**ACTIVITY:** Start at the top line and retype the data exactly through to the end.

BEGIN

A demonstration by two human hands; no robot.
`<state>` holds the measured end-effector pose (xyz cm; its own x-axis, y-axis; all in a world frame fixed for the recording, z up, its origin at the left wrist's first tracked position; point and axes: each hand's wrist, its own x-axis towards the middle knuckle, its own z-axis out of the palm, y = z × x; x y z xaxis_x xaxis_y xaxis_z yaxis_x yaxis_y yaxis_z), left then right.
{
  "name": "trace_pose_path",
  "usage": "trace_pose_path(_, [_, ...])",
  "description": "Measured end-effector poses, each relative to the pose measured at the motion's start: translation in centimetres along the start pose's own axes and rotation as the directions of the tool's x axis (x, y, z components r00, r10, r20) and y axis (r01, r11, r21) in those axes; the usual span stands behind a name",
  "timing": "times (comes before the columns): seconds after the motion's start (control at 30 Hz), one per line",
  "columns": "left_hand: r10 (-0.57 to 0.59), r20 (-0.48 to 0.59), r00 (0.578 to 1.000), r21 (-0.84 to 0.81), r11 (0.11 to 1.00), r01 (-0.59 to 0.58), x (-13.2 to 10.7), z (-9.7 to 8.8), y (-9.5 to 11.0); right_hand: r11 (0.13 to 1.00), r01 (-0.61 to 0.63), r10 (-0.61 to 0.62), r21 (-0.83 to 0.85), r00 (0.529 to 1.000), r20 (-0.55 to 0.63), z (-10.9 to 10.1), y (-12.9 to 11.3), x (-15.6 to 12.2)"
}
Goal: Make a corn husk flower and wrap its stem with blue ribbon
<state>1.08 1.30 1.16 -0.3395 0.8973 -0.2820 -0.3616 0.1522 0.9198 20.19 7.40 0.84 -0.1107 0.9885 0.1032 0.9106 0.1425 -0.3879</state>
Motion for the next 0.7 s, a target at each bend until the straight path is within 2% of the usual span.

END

**ANSWER TO THIS PROBLEM:**
A demonstration by two human hands; no robot.
`<state>` holds the measured end-effector pose (xyz cm; its own x-axis, y-axis; all in a world frame fixed for the recording, z up, its origin at the left wrist's first tracked position; point and axes: each hand's wrist, its own x-axis towards the middle knuckle, its own z-axis out of the palm, y = z × x; x y z xaxis_x xaxis_y xaxis_z yaxis_x yaxis_y yaxis_z), left then right.
{
  "name": "trace_pose_path",
  "usage": "trace_pose_path(_, [_, ...])",
  "description": "Measured end-effector poses, each relative to the pose measured at the motion's start: translation in centimetres along the start pose's own axes and rotation as the directions of the tool's x axis (x, y, z components r00, r10, r20) and y axis (r01, r11, r21) in those axes; the usual span stands behind a name",
  "timing": "times (comes before the columns): seconds after the motion's start (control at 30 Hz), one per line",
  "columns": "left_hand: r10 (-0.57 to 0.59), r20 (-0.48 to 0.59), r00 (0.578 to 1.000), r21 (-0.84 to 0.81), r11 (0.11 to 1.00), r01 (-0.59 to 0.58), x (-13.2 to 10.7), z (-9.7 to 8.8), y (-9.5 to 11.0); right_hand: r11 (0.13 to 1.00), r01 (-0.61 to 0.63), r10 (-0.61 to 0.62), r21 (-0.83 to 0.85), r00 (0.529 to 1.000), r20 (-0.55 to 0.63), z (-10.9 to 10.1), y (-12.9 to 11.3), x (-15.6 to 12.2)"
}
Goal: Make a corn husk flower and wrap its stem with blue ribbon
<state>1.08 1.30 1.16 -0.3395 0.8973 -0.2820 -0.3616 0.1522 0.9198 20.19 7.40 0.84 -0.1107 0.9885 0.1032 0.9106 0.1425 -0.3879</state>
Motion for the next 0.7 s, a target at each bend until the straight path is within 2% of the usual span.

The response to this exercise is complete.